By NICOLE GUGINO
OBSERVER Assistant News Editor
FORESTVILLE - A small class of just 48 said a tearful goodbye at the 2013 Forestville graduation ceremony Saturday.
The class of 2013 was a parade of yellow and black as they marched two-by-two onto the stage. They stood for the national anthem, sung by Sarah Pleva, and then as a thank you for their families who contributed to them standing at graduation.
This year's valedictorian, Emily Markham, said although their class is small, it has taught them the importance of close connections. She listed the class's cumulative accomplishments and said the class "set the bar high musically, athletically and academically."
In her speech, she also urged her classmates to push out of their comfort zones to reach opportunity. She used the analogy of an elephant held by a small rope, which is conditioned to be controlled by the rope but could easily break free.
OBSERVER Photo by Nicole Gugino
Forestville senior class officers ring the historic school bell after graduation.
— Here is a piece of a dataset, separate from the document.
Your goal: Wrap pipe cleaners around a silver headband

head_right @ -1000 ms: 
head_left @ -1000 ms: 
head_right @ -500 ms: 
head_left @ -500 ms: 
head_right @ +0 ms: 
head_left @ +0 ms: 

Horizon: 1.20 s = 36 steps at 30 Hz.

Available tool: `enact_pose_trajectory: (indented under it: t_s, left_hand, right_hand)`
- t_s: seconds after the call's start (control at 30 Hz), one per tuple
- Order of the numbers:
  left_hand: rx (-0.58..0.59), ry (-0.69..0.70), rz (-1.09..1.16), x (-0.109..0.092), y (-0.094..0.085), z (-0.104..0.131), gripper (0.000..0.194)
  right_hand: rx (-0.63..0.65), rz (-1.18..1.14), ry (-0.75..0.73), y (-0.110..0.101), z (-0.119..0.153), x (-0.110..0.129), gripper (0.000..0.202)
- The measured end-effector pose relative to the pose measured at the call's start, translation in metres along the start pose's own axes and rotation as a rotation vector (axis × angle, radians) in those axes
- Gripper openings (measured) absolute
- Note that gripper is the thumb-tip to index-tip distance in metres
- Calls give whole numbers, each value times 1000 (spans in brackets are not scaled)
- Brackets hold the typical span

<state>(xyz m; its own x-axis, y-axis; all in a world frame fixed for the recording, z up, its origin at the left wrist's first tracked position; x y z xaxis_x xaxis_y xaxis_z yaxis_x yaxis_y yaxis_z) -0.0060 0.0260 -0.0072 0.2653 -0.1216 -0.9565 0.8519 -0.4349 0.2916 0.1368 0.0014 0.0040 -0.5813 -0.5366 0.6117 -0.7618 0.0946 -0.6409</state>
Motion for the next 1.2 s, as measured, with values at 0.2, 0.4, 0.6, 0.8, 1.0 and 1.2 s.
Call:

Pictured from left are Treasurer Emily Markham, student council representatives Kendra Catalano and Casey Locke , Secretary Meg Phillips, President Emily Dillenburg and Vice President Adam Pleva.
A group of 2013 Forestville graduates gather outside after turning their tassels.
A balloon release ceremony was held after Forestville's 144th Commencement ceremony Saturday. To see additional photos visit cu.observertoday.com.
"We can't be afraid to venture out beyond our comfort zone. Experiences that force us to think, open the door to new opportunity. When we step out of our comfort zone, we learn and grow as individuals. At some point, we are going to be alone in the world. The world is big and scary and not what we are used to. It's full of other people who are smarter and stronger and richer and more artistic than we are. So, it is our job to step away from what we are used to. We have to break the rope that separates us from the opportunity out in the world,"she said.
Markham added that being from a small school does not limit its graduates.
"Just because we are from a small school doesn't mean we can't have big dreams," she said.
The day was a tearful one as graduates said goodbye to close friends and classmates, many of which they have known since kindergarten. Salutatorian Kendra Catalano quoted Shel Silverstein in saying goodbye and encouraging classmates.
"Well-known American Poet Shel Silverstein said, 'There are no happy endings, endings are the saddest part. Just give me a happy middle and a very happy start.' This is the end of the year, we are closing a chapter in our lives today and it is sad. ... I would like to thank the class of 2013 for a happy middle and a very happy start. The memories we've made over the years are irreplaceable. I wish you all luck in the future and I hope after this ending you all have a very happy start," she said.
The commencement address was given by 1971 alumnus James Cash, who after graduation received his bachelor's in electrical engineering from Syracuse University and entered the U.S. Air Force, becoming a pilot and instructor. Cash now works on the National Transportation Safety Board analyzing "black boxes" to determine the cause of aircraft accidents.
He told students they probably think nothing exciting happened in 1971 when he was in their seats, but it was a year several technical advancements like email, coin-operated games and micro processors were invented.
He told students to take note of the basic lessons they learned in high school.
"Over the last 40 years, those basic lessons that I learned here at Forestville or from my parents haven't really changed and I am sure those are the same basic lessons you've been hearing about over and over and over throughout your lifetime from your teachers and your parents. And you know what? As much as we hate to admit it, they're right," he said.
He ended by advising graduates to "keep and open mind and never stop learning" and that success comes after hard work and determination.
Senior band members were able to perform a last song with their bandmates, "Fate of the Gods," before receiving their diplomas.
After each graduate had walked across the stage, received awards and turned their tassels, a balloon release ceremony was held outside.
The 144th commencement ceremony ended with class officers ringing the historic school bell, which is rung to signify the beginning and end of the school year.